Entries provided:
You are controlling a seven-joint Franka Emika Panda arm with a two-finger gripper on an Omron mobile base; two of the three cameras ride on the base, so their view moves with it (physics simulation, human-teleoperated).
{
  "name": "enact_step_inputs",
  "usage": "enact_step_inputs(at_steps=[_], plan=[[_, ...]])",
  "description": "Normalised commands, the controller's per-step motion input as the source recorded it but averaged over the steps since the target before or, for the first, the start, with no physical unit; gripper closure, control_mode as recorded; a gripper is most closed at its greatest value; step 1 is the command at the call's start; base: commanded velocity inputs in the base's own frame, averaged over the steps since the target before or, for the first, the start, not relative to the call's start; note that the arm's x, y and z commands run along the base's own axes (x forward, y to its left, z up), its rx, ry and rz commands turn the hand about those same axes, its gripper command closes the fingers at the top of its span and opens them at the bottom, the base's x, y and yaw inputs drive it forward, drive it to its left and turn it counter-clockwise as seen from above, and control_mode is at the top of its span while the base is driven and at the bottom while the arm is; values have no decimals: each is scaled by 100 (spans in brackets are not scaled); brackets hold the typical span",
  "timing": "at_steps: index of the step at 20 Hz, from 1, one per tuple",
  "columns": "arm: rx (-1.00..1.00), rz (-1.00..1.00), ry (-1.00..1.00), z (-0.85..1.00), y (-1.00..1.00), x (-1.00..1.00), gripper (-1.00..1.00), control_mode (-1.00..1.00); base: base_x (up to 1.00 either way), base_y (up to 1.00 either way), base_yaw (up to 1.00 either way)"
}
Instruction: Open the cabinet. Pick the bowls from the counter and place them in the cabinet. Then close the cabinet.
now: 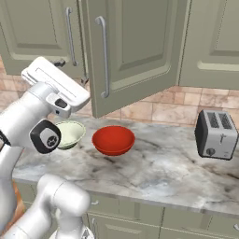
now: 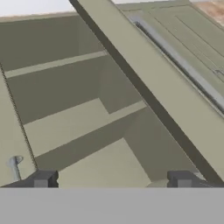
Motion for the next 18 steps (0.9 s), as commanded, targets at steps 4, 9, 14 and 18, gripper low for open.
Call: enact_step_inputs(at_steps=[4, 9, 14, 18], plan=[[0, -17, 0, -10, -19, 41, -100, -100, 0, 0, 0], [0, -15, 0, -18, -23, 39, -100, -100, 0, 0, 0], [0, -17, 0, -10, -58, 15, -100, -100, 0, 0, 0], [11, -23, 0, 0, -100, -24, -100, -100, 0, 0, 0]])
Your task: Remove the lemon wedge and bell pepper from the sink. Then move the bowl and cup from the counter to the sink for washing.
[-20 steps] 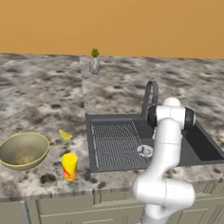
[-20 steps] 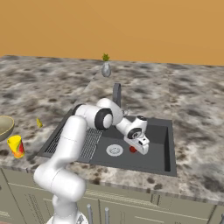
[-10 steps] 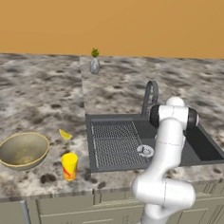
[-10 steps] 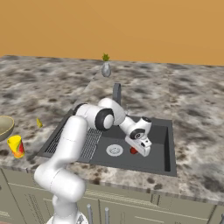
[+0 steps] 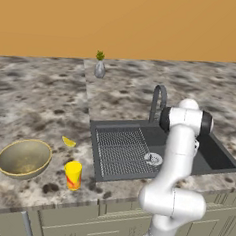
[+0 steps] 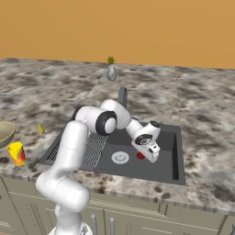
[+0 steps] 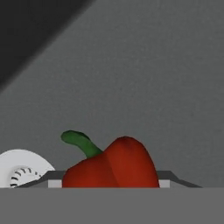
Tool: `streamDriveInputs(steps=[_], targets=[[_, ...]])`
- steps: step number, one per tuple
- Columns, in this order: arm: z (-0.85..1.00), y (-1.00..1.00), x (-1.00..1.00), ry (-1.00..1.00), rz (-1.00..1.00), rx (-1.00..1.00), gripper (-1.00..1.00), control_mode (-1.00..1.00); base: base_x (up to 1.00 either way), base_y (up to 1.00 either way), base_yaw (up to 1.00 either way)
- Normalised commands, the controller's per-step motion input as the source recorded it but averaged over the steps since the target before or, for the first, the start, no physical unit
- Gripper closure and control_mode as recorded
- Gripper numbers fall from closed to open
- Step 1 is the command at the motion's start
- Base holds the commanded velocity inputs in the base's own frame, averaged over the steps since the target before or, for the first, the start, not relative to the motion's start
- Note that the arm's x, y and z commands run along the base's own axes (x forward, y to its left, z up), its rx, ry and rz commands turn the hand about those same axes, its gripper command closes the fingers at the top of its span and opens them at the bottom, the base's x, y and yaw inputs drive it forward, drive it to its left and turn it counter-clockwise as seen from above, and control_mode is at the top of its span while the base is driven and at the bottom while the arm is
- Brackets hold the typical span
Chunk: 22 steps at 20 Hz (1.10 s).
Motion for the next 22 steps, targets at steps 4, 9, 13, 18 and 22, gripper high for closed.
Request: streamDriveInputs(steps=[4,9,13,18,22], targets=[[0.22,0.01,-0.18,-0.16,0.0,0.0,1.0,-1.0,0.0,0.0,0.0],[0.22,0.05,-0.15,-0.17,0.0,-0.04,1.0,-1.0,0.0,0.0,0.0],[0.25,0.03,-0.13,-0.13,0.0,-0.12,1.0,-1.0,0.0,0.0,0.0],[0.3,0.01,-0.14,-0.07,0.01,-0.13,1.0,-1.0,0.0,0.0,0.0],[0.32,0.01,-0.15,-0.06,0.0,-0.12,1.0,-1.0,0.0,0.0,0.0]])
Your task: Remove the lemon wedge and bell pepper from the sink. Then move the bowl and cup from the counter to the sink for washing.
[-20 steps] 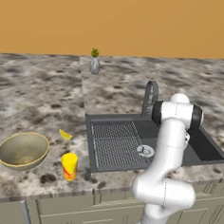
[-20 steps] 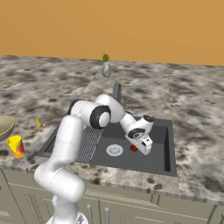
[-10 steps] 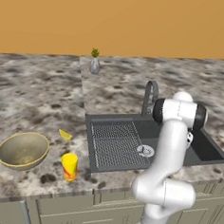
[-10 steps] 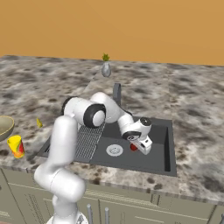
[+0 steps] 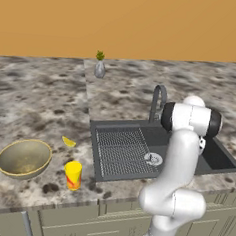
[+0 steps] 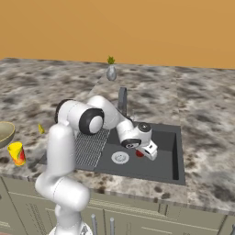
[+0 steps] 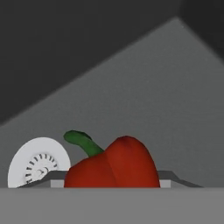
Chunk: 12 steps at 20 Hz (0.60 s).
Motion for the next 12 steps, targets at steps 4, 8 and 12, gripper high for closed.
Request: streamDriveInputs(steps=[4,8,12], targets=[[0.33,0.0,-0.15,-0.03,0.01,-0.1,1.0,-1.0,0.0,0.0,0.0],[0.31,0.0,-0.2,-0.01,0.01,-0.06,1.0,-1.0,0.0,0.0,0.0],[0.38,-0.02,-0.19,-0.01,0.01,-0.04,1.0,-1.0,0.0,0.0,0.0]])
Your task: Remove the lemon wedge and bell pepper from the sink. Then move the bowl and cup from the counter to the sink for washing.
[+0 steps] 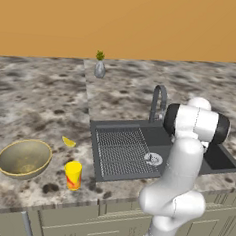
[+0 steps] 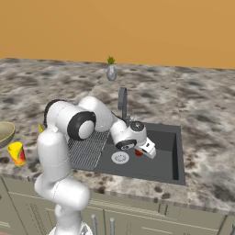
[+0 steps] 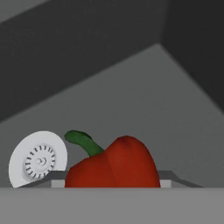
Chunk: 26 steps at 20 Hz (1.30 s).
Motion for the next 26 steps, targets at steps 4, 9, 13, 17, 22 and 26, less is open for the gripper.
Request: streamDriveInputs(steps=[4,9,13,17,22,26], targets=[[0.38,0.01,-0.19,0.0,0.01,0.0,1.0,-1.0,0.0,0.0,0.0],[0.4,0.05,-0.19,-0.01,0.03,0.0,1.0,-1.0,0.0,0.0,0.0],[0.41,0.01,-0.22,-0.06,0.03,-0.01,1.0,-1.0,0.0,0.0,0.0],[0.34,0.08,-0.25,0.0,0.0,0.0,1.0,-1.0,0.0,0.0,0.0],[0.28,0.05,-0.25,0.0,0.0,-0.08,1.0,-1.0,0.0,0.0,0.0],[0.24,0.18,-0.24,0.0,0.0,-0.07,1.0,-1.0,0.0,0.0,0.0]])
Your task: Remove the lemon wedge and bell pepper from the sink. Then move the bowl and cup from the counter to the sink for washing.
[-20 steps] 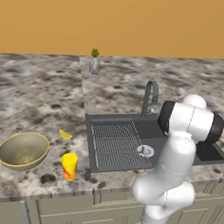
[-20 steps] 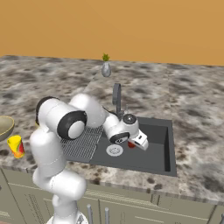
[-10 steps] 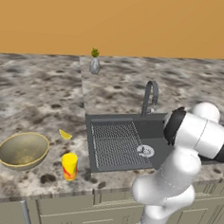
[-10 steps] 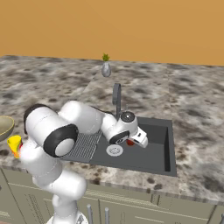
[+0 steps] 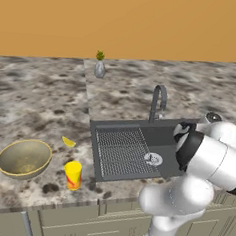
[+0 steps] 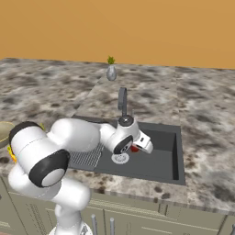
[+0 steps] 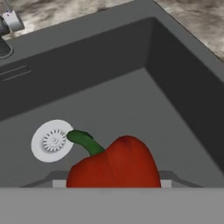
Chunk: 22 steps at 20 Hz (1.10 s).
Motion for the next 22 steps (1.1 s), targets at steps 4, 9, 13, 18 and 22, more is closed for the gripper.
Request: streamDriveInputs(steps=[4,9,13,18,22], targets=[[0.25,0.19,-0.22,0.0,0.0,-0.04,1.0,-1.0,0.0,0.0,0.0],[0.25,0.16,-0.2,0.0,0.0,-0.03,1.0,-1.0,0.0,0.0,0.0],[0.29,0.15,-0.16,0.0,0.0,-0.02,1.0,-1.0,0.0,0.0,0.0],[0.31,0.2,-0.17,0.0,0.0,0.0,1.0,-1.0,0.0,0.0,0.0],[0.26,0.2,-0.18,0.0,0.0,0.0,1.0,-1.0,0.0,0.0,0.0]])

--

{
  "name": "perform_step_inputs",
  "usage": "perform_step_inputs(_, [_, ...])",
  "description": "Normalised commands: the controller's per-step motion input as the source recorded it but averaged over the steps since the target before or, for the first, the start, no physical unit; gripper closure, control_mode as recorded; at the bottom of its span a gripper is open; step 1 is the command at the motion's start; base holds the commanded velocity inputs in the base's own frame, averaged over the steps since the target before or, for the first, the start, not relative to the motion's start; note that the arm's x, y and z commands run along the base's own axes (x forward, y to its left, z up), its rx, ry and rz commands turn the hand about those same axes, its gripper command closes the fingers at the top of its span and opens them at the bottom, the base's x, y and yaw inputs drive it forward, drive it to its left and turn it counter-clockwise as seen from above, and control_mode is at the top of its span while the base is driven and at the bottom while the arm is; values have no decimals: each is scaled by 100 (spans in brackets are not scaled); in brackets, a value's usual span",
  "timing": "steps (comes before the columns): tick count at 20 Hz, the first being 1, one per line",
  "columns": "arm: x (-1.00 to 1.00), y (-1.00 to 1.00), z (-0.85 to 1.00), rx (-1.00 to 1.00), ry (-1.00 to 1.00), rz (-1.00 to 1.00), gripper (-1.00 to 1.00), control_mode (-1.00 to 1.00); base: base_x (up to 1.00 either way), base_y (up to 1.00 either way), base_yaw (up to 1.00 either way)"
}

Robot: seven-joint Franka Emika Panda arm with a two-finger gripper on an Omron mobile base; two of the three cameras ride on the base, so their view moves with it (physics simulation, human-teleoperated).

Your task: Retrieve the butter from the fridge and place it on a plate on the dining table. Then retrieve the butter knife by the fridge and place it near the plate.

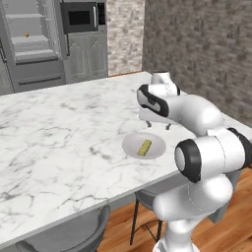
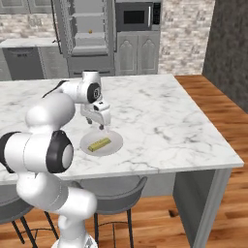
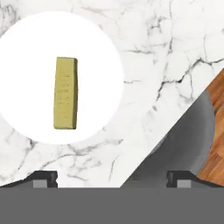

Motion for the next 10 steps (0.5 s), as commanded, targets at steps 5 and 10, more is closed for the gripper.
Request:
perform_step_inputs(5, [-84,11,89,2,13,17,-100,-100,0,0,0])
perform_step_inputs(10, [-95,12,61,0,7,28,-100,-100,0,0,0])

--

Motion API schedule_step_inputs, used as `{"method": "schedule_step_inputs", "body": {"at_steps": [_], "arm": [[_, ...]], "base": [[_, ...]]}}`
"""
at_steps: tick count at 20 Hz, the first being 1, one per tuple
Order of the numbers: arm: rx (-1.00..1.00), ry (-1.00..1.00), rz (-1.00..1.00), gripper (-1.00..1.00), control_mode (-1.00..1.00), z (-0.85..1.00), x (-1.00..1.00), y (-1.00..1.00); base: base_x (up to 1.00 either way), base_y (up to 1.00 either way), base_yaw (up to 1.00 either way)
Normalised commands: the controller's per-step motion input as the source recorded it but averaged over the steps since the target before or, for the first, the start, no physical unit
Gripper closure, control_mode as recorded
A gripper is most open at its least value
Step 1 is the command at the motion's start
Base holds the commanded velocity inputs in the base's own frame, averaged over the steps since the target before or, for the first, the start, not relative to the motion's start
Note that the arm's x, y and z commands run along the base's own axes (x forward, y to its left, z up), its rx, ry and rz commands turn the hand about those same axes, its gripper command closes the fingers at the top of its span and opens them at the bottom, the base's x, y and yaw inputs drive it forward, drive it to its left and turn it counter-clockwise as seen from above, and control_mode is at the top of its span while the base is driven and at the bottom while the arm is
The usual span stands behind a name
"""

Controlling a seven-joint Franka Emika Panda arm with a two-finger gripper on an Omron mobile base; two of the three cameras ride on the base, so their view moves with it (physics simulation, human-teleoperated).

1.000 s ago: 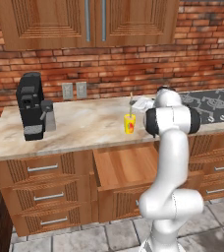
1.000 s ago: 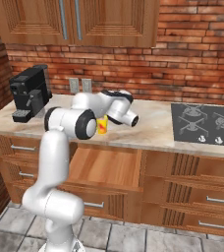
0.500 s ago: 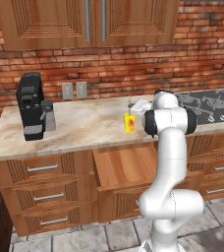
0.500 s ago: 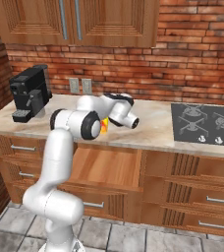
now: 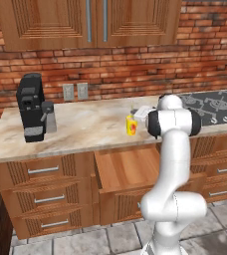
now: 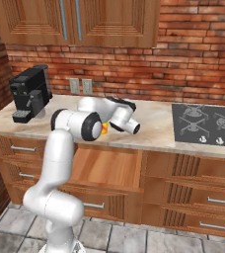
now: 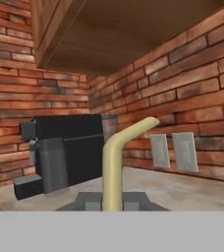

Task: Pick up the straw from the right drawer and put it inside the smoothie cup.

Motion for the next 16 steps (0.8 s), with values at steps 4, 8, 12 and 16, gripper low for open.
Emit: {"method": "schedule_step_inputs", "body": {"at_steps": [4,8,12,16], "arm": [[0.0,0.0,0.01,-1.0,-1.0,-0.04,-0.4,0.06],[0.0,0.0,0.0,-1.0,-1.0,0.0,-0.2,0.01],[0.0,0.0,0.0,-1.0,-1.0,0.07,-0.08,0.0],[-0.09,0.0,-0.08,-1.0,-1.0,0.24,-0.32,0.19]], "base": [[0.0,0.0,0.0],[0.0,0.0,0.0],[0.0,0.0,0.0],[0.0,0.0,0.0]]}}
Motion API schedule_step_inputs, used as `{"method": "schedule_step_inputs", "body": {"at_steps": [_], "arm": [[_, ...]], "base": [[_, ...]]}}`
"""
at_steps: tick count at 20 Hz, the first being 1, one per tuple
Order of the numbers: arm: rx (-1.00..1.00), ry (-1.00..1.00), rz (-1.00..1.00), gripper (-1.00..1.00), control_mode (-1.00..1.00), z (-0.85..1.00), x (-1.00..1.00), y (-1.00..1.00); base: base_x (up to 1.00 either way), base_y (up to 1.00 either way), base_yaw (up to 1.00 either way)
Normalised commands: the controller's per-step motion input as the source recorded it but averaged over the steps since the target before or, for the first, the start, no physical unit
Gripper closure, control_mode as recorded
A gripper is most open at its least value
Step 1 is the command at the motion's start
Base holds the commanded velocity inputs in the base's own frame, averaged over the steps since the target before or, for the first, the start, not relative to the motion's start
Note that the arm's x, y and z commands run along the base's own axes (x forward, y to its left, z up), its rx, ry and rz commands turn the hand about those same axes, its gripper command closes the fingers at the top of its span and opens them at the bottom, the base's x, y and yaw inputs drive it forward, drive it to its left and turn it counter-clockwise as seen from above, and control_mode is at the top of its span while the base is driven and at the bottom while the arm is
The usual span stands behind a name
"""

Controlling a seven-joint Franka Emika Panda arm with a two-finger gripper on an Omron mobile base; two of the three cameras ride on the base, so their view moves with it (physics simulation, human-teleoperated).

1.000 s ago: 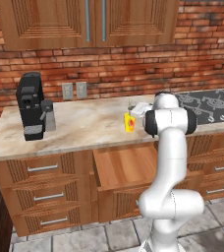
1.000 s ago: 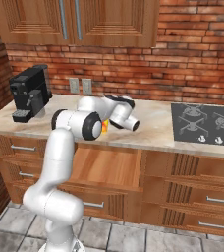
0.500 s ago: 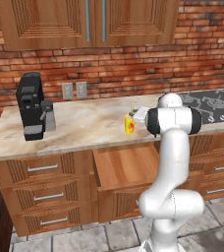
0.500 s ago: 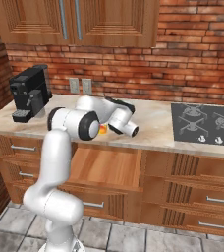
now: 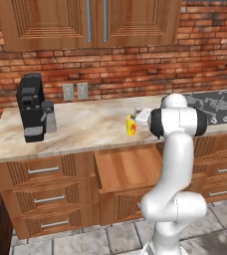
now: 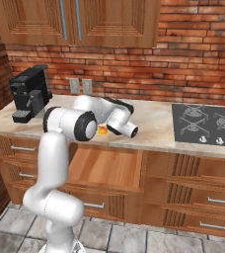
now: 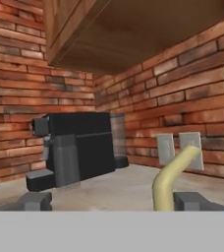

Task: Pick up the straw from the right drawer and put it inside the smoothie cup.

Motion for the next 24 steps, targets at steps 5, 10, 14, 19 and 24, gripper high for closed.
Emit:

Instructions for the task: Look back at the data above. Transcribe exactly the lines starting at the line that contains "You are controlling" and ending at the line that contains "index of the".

Result for this task:
You are controlling a seven-joint Franka Emika Panda arm with a two-finger gripper on an Omron mobile base; two of the three cameras ride on the base, so their view moves with it (physics simulation, human-teleoperated).
{
  "name": "enact_step_inputs",
  "usage": "enact_step_inputs(at_steps=[_], plan=[[_, ...]])",
  "description": "Normalised commands, the controller's per-step motion input as the source recorded it but averaged over the steps since the target before or, for the first, the start, with no physical unit; gripper closure, control_mode as recorded; a gripper is most closed at its greatest value; step 1 is the command at the call's start; base: commanded velocity inputs in the base's own frame, averaged over the steps since the target before or, for the first, the start, not relative to the call's start; note that the arm's x, y and z commands run along the base's own axes (x forward, y to its left, z up), its rx, ry and rz commands turn the hand about those same axes, its gripper command closes the fingers at the top of its span and opens them at the bottom, the base's x, y and yaw inputs drive it forward, drive it to its left and turn it counter-clockwise as seen from above, and control_mode is at the top of its span while the base is driven and at the bottom while the arm is; values have no decimals: each is scaled by 100 (spans in brackets are not scaled); brackets hold the typical span",
  "timing": "at_steps: index of the step at 20 Hz, from 1, one per tuple",

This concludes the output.